Beverage Industry

Learn about Strategy, Operations, Sales, Distribution, Marketing and News surrounding the Beverage Industry and Energy Drink, Vitaminwater, High End Water, Sodas, etc.

Sunday, October 28, 2007

Beer Consolidation is only a small part of the total Beverage Consolidation Trend

Yes, there is big news in watching Heineken NV and Carlsberg AS, bid for UK based Scottish & Newcastle PLC. Even more after the SABMiller PLC combined US operations with Molson Coors Brewing Co. creating “MillerCoors.

Yes, that’s big news, as is the purchase of vitaminwater, Fuze, Fiji, Sobe and other non alcoholic beverages. The truth is that there is a beverage revolution. Not just in the “New Age Beverages” but in microbrew, distribution, international operations and more. SABMiller has purchased many beer companies and brands over the years, in the US we’ve seen the same trend with microbrews and now with non-alcoholics.

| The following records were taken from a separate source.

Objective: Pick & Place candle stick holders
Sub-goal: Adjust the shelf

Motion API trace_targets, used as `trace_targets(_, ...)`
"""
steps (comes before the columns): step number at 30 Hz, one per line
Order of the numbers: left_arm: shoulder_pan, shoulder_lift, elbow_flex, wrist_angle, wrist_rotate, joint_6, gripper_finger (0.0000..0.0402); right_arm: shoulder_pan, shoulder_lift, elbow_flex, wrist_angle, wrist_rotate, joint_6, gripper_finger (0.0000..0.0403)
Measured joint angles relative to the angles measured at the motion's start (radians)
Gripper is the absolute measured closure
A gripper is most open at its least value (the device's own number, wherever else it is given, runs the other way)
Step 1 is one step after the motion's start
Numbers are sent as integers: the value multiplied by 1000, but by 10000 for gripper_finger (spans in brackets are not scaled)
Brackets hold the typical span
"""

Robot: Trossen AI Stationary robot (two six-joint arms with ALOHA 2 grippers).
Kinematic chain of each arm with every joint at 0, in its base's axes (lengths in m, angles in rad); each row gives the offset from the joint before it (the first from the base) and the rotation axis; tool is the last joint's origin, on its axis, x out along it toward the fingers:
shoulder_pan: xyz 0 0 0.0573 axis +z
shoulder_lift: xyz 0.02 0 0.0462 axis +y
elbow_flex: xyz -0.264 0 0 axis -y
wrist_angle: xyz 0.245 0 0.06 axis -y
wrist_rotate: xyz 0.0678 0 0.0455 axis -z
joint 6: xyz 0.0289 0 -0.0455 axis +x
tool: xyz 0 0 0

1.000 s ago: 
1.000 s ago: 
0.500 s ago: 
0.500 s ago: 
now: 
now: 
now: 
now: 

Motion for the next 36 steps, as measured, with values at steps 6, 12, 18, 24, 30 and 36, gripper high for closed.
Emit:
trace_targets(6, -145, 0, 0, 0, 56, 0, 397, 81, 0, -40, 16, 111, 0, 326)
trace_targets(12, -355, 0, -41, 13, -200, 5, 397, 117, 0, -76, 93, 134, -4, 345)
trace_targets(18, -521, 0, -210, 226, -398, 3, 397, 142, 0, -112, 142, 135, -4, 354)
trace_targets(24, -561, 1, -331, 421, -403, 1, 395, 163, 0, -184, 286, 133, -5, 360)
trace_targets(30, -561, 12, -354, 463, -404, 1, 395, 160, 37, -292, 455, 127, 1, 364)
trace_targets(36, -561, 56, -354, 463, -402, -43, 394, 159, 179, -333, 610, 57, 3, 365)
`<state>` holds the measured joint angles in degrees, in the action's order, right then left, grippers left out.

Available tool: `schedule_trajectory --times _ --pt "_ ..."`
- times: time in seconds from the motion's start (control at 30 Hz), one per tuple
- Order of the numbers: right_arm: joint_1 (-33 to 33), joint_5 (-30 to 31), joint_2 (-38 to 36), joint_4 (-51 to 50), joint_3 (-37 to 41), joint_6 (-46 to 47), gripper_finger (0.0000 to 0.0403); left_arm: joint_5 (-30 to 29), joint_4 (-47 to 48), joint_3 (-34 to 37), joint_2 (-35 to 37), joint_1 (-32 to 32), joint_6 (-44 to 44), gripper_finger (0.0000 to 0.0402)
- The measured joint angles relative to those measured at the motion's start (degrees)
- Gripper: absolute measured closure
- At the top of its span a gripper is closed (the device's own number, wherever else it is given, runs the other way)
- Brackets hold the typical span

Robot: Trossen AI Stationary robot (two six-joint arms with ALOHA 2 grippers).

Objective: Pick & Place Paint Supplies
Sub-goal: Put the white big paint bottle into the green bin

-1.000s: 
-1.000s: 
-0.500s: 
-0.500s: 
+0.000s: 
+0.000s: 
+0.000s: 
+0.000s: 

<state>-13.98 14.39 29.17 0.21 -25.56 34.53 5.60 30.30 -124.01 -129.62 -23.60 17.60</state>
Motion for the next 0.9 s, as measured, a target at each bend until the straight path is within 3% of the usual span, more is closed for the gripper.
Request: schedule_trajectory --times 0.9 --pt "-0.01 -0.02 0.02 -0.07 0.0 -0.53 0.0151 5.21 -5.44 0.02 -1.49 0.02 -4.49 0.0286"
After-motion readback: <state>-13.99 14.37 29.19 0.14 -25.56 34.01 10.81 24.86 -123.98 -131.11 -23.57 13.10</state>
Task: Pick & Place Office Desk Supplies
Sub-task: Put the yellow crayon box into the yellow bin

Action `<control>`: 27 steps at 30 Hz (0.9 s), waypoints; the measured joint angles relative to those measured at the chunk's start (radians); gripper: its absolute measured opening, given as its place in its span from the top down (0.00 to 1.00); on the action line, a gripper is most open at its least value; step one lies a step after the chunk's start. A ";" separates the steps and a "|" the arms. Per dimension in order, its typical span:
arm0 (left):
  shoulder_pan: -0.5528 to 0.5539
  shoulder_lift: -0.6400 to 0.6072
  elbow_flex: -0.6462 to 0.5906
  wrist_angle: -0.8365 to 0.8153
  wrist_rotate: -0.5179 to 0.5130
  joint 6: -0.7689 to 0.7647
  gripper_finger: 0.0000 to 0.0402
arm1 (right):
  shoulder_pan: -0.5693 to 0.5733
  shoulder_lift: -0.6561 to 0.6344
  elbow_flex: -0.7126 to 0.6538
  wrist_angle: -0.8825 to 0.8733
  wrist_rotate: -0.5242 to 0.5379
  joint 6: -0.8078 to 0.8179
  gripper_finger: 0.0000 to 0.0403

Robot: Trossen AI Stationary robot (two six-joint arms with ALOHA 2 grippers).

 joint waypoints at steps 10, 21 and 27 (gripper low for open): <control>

There are several points pushing this trend. The major and most noticeable trends are:
1. The Big Beverage Wars have guerrillas on all fronts. – The emergence of small alcoholic and non alcoholic specialty drinks creating the “New Age Beverages” now with real customers, real sales and a major piece of the beverage pie. Consumer started discovering that they could choose their own beer or other drink depending on taste, lifestyle, and health, even social or political reasons.

2. If you can’t beat them join them.- Large companies could not compete with these smaller companies in grass roots promotions, brand appeal or innovation so they started investing in them or buying them.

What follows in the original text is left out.